Content starts
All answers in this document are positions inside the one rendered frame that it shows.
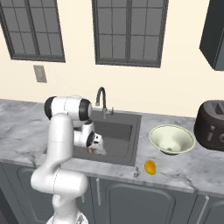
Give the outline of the dark grey sink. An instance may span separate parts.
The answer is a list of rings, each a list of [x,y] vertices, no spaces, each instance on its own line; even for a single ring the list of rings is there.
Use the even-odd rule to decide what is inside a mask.
[[[115,165],[133,166],[136,161],[140,115],[114,113],[103,119],[93,111],[88,121],[73,121],[69,115],[57,114],[50,121],[46,162],[60,165],[70,158],[93,160]],[[107,154],[90,154],[92,144],[103,143]]]

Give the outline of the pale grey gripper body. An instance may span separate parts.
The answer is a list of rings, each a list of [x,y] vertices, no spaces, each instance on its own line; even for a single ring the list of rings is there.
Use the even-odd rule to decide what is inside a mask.
[[[103,143],[93,143],[90,148],[93,150],[94,154],[103,156],[107,154],[106,150],[103,147]]]

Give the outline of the grey wall socket plate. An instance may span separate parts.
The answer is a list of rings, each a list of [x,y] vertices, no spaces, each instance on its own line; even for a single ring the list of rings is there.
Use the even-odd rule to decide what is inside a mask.
[[[33,66],[37,82],[47,83],[46,73],[43,66]]]

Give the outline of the dark grey wall cupboard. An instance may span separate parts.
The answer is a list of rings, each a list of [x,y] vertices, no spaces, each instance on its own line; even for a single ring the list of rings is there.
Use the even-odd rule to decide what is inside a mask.
[[[215,71],[224,71],[224,0],[210,0],[199,49]]]

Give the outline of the pale green bowl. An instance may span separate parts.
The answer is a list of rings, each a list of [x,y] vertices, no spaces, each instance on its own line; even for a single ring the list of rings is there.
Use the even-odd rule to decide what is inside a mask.
[[[179,155],[192,150],[196,144],[193,133],[177,125],[163,124],[149,133],[150,142],[166,155]]]

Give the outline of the grey framed window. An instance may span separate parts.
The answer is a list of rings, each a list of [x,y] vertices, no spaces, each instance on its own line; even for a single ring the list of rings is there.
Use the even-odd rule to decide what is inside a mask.
[[[97,65],[160,67],[169,0],[92,0]]]
[[[0,0],[0,25],[12,60],[66,62],[57,0]]]

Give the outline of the black curved tap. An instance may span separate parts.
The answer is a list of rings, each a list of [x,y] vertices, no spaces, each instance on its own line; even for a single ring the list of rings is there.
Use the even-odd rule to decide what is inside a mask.
[[[102,98],[102,117],[103,119],[106,119],[108,115],[113,115],[114,114],[114,108],[112,107],[111,110],[107,109],[106,106],[106,91],[104,87],[100,87],[98,89],[97,95],[96,95],[96,100],[95,100],[95,106],[99,107],[100,106],[100,98]]]

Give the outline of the grey cupboard door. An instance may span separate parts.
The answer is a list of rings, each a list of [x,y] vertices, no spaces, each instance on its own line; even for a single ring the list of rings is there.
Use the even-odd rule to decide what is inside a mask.
[[[198,195],[187,224],[200,224],[201,208],[206,195]],[[209,196],[201,224],[224,224],[224,198]]]
[[[100,178],[98,206],[96,179],[90,179],[95,224],[187,224],[196,200],[190,192]]]
[[[31,176],[35,169],[8,163],[2,163],[2,167],[28,223],[46,224],[53,216],[52,195],[49,193],[38,192],[32,188]],[[72,184],[73,182],[74,175],[70,175],[66,178],[64,185],[71,188],[74,186],[74,184]],[[87,183],[85,194],[82,195],[85,195],[85,197],[83,196],[85,201],[83,202],[81,197],[78,197],[76,199],[77,207],[86,215],[88,224],[95,224],[89,183]]]

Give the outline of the orange yellow fruit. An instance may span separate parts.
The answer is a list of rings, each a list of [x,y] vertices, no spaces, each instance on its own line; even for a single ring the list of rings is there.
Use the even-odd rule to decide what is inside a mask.
[[[153,160],[148,159],[144,163],[144,169],[146,172],[150,175],[155,175],[156,174],[156,164]]]

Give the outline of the dark brown toaster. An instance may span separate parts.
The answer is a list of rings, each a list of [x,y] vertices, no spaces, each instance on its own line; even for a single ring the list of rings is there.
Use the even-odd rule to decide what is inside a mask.
[[[193,131],[201,146],[224,152],[224,101],[204,101],[199,106]]]
Content ends
# WHAT IS BEING ASKED
Reproduce every entry exactly, but omit each picture.

# ANSWER SECTION
All answers in this document are positions inside the one rendered frame that it shows.
Give the outline of the dark grey sink. An instance may span separate parts.
The answer is a list of rings, each a list of [x,y] vertices, no spaces, each instance on its own line; even for a single ring the list of rings is there.
Use the even-odd rule to decide what is inside a mask.
[[[115,165],[133,166],[136,161],[140,115],[114,113],[103,119],[93,111],[88,121],[73,121],[69,115],[57,114],[50,121],[46,162],[60,165],[70,158],[93,160]],[[107,154],[90,154],[92,144],[103,143]]]

Give the outline of the pale grey gripper body. An instance may span separate parts.
The answer is a list of rings, each a list of [x,y] vertices, no spaces, each instance on its own line; even for a single ring the list of rings is there.
Use the even-odd rule to decide what is inside a mask.
[[[103,143],[93,143],[90,148],[93,150],[94,154],[103,156],[107,154],[106,150],[103,147]]]

Give the outline of the grey wall socket plate. An instance may span separate parts.
The answer is a list of rings, each a list of [x,y] vertices, no spaces, each instance on its own line; even for a single ring the list of rings is there.
Use the even-odd rule to decide what is inside a mask.
[[[33,66],[37,82],[47,83],[46,73],[43,66]]]

Give the outline of the dark grey wall cupboard. An instance may span separate parts.
The answer is a list of rings, each a list of [x,y] vertices, no spaces, each instance on its own line; even for a single ring the list of rings is there.
Use the even-odd rule to decide what is inside a mask.
[[[215,71],[224,71],[224,0],[210,0],[199,49]]]

Give the outline of the pale green bowl. An instance may span separate parts.
The answer is a list of rings, each a list of [x,y] vertices, no spaces, each instance on its own line; even for a single ring the list of rings is there.
Use the even-odd rule to decide what is inside a mask.
[[[179,155],[192,150],[196,144],[193,133],[177,125],[163,124],[149,133],[150,142],[166,155]]]

Give the outline of the grey framed window. An instance may span separate parts.
The answer is a list of rings, each a list of [x,y] vertices, no spaces, each instance on its own line; even for a single ring the list of rings is there.
Use the even-odd rule to decide what is inside a mask.
[[[97,65],[160,67],[169,0],[92,0]]]
[[[0,0],[0,25],[12,60],[66,62],[57,0]]]

Give the outline of the black curved tap. An instance may span separate parts.
The answer is a list of rings, each a list of [x,y] vertices, no spaces, each instance on its own line; even for a single ring the list of rings is there.
Use the even-odd rule to decide what is inside a mask.
[[[102,98],[102,117],[103,119],[106,119],[108,115],[113,115],[114,114],[114,108],[112,107],[111,110],[107,109],[106,106],[106,91],[104,87],[100,87],[98,89],[97,95],[96,95],[96,100],[95,100],[95,106],[99,107],[100,106],[100,98]]]

Give the outline of the grey cupboard door. An instance may span separate parts.
The answer is a list of rings, each a list of [x,y] vertices, no spaces, each instance on its own line; even for a single ring the list of rings is there.
Use the even-odd rule to decide what is inside a mask.
[[[198,195],[187,224],[200,224],[201,208],[206,195]],[[209,196],[201,224],[224,224],[224,198]]]
[[[100,178],[98,206],[96,179],[90,179],[95,224],[187,224],[196,200],[190,192]]]
[[[31,176],[35,169],[8,163],[2,163],[2,167],[28,223],[46,224],[53,216],[52,195],[49,193],[38,192],[32,188]],[[72,184],[73,182],[74,175],[70,175],[66,178],[64,185],[71,188],[74,186],[74,184]],[[87,183],[85,194],[82,195],[85,195],[85,197],[83,196],[85,201],[83,202],[81,197],[78,197],[76,199],[77,207],[86,215],[88,224],[95,224],[89,183]]]

Give the outline of the orange yellow fruit. An instance may span separate parts.
The answer is a list of rings, each a list of [x,y] vertices, no spaces, each instance on its own line; even for a single ring the list of rings is there.
Use the even-odd rule to decide what is inside a mask.
[[[153,160],[148,159],[144,163],[144,169],[146,172],[150,175],[155,175],[156,174],[156,164]]]

Give the outline of the dark brown toaster. An instance may span separate parts.
The answer is a list of rings, each a list of [x,y] vertices, no spaces, each instance on its own line; even for a single ring the list of rings is there.
Use the even-odd rule to decide what is inside a mask.
[[[193,131],[201,146],[224,152],[224,101],[204,101],[199,106]]]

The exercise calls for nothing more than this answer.